• _Work request_:
Set out each line from the following listing that includes the word "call".

• _Recorded information_:

>>>>

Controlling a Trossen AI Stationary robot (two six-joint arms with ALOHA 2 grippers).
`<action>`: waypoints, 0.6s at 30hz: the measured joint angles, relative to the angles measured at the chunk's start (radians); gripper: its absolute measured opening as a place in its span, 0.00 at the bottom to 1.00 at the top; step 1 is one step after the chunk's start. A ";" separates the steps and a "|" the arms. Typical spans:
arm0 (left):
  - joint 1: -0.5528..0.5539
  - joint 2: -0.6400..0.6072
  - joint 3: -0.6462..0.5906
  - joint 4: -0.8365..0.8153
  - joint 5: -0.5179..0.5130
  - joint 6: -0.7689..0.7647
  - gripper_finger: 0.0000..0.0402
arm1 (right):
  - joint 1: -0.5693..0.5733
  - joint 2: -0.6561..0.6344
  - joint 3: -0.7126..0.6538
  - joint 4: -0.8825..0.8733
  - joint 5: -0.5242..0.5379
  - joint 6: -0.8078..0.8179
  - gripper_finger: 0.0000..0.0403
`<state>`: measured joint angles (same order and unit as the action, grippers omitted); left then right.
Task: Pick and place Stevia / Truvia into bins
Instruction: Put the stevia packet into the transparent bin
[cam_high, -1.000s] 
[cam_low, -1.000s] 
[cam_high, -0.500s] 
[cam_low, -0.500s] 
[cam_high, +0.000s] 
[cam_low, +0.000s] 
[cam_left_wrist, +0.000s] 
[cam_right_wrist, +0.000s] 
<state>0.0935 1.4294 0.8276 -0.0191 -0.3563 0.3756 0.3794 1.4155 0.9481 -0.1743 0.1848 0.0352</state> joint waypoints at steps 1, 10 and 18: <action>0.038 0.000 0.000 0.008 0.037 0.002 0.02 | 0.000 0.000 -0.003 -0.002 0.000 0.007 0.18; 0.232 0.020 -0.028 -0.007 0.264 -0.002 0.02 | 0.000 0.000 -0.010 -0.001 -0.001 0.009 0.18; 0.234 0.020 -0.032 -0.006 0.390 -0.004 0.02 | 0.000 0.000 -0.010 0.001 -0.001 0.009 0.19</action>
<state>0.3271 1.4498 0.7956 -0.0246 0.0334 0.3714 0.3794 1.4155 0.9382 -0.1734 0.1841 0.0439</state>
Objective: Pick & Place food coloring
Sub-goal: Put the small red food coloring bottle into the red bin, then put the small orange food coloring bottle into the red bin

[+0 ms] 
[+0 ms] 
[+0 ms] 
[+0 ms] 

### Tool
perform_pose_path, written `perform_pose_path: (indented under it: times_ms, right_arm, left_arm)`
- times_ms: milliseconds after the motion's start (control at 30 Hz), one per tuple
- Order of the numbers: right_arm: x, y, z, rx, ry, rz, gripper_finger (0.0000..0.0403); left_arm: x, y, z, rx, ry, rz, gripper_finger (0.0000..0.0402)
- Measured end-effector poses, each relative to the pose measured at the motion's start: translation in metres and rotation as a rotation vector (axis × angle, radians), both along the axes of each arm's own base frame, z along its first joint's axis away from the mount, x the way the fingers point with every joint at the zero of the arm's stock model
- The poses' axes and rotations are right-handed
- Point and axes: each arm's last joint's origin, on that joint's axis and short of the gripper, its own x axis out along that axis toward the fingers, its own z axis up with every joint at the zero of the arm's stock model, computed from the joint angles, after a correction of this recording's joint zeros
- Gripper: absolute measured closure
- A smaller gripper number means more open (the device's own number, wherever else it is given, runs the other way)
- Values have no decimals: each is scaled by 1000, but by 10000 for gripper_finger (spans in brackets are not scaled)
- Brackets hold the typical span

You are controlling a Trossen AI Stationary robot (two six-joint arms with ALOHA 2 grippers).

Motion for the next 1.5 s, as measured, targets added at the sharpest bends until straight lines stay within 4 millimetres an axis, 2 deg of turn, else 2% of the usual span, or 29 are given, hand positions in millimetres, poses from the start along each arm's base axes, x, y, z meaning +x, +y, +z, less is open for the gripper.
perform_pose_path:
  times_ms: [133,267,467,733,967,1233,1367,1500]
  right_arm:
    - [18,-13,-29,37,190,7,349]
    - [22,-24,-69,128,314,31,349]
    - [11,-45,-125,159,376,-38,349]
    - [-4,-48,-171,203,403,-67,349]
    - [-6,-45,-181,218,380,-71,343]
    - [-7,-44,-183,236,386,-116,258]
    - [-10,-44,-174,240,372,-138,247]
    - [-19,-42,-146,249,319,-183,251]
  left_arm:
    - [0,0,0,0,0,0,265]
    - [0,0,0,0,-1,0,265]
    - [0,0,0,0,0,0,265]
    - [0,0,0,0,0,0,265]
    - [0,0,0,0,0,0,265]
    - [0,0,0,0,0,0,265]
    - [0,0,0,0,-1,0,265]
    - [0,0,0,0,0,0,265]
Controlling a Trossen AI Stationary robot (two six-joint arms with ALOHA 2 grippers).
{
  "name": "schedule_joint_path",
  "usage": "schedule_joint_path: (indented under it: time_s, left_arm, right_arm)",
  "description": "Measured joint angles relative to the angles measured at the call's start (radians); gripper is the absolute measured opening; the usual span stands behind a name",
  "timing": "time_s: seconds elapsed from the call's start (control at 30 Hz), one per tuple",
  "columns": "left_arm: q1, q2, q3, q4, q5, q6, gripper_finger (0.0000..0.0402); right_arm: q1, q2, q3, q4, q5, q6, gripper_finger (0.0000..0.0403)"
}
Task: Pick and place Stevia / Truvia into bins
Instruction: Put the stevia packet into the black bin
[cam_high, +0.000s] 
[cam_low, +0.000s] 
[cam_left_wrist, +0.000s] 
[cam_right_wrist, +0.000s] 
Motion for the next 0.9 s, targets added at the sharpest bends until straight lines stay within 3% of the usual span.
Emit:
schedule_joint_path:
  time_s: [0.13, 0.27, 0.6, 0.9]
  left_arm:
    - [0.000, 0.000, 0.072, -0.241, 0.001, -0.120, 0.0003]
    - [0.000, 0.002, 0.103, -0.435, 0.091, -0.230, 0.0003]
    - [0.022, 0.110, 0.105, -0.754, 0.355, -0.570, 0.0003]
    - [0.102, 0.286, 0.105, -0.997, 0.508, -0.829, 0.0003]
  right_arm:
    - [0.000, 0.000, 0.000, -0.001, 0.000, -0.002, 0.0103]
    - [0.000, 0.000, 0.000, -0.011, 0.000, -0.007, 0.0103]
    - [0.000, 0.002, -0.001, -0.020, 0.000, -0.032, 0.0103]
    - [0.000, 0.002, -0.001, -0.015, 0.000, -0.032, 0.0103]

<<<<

• _Task result_:
  "description": "Measured joint angles relative to the angles measured at the call's start (radians); gripper is the absolute measured opening; the usual span stands behind a name",
  "timing": "time_s: seconds elapsed from the call's start (control at 30 Hz), one per tuple",

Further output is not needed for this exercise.